*Work instruction*
Look below and pull out each line with the word "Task".

*Source information*
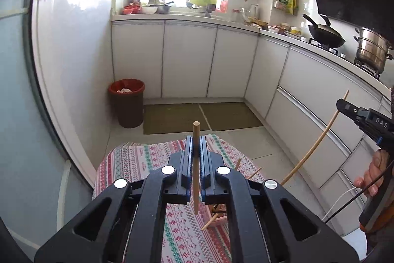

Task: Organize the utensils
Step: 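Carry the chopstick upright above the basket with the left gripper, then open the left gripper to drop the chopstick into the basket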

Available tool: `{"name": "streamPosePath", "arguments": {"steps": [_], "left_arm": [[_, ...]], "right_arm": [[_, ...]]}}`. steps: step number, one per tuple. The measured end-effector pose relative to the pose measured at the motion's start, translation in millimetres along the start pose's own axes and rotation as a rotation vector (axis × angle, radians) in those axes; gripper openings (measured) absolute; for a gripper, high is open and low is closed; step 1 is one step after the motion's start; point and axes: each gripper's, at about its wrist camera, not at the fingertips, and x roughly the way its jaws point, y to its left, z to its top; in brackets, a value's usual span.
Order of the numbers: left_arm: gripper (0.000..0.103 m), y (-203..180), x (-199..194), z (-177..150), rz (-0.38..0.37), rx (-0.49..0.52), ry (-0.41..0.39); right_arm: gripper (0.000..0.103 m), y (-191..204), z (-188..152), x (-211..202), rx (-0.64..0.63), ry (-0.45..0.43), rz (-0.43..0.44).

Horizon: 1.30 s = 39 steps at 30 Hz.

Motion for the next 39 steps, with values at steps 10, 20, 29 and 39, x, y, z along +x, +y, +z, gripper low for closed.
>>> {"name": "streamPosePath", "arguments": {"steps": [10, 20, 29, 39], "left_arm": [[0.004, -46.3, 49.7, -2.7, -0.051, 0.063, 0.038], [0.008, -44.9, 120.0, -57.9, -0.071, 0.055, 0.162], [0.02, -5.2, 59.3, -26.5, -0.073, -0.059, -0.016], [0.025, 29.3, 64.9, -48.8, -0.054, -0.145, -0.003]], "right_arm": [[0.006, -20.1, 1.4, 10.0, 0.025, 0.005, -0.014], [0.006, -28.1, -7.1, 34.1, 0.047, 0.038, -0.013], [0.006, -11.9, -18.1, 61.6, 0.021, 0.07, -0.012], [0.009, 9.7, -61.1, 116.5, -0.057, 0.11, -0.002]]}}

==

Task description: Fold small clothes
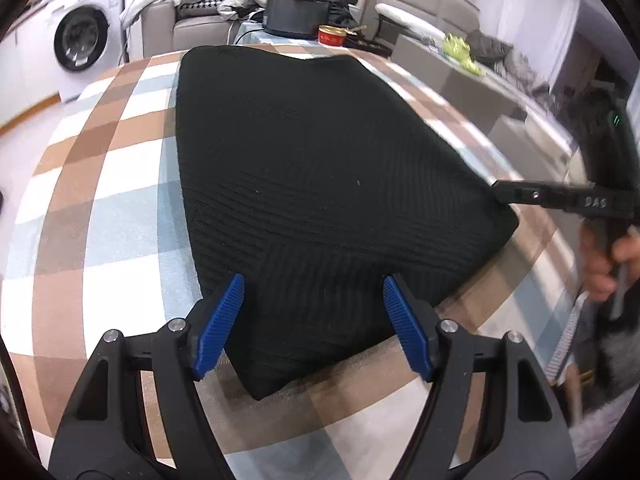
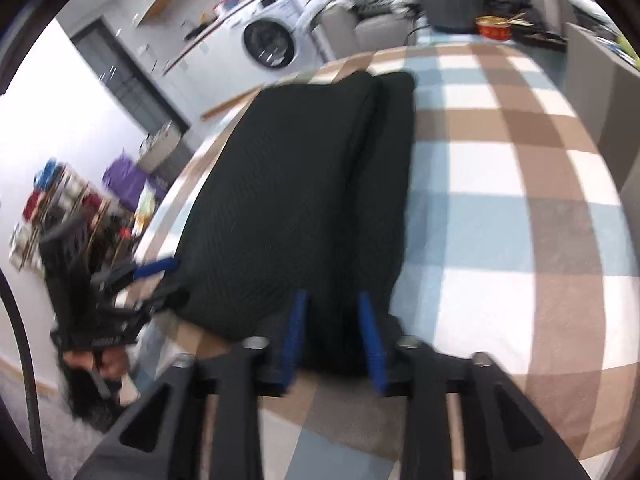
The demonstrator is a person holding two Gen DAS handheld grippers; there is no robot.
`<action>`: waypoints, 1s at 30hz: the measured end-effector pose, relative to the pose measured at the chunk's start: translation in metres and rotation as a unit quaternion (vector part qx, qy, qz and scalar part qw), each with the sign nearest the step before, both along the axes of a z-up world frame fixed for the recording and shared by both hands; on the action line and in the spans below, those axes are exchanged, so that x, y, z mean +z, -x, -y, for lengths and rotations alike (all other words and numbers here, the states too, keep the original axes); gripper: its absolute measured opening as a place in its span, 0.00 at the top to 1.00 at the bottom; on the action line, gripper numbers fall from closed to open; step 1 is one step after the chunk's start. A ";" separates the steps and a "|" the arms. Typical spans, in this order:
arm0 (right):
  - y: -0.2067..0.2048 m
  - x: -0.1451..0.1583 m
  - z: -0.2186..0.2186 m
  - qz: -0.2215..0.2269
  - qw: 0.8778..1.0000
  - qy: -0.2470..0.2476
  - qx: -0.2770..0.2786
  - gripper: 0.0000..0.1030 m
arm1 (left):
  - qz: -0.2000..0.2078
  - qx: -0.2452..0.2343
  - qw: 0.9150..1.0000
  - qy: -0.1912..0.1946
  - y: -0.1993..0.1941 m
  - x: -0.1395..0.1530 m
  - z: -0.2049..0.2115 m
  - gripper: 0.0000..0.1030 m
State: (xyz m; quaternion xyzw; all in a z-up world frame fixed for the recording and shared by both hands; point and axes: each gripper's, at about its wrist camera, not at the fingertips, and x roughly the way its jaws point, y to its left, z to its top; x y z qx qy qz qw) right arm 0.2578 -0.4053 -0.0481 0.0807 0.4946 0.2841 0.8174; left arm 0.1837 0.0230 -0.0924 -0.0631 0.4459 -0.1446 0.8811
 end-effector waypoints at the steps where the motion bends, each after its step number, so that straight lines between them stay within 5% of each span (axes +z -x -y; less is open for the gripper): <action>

*Exercise response*
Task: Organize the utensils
Task description: Fold small clothes

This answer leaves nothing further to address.